If a line in the data below contains "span", copy it.

Data section
-*-*-
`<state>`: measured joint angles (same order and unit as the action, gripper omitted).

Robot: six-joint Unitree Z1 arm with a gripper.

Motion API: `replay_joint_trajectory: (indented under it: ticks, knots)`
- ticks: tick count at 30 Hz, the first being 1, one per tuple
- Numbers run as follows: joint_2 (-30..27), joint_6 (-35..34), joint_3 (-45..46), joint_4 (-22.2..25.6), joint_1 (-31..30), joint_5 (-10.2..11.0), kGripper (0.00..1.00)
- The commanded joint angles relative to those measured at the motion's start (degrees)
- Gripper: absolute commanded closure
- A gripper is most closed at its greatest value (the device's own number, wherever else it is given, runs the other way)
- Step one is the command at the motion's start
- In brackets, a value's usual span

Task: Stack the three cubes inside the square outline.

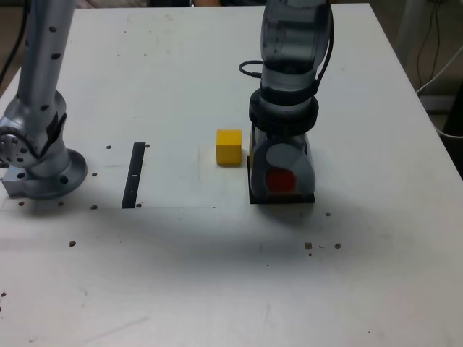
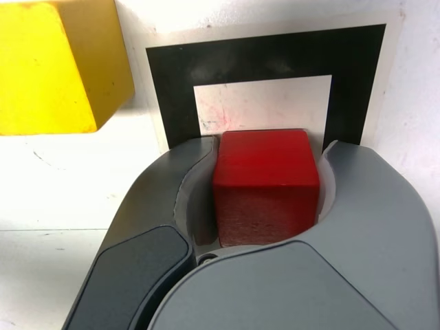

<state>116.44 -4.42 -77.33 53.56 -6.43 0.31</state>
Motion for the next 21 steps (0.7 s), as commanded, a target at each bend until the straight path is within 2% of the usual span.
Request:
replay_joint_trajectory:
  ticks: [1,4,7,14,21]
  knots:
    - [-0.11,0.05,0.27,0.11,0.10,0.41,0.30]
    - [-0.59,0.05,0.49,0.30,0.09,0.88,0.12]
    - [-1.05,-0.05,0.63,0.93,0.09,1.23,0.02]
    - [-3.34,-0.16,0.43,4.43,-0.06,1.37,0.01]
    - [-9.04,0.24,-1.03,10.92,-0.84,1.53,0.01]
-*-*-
Response area
- In brackets, a value's usual span
Motion for the next 21 steps (0.7 s), as commanded, a target at each bend until the straight path is within 2% of the usual span.

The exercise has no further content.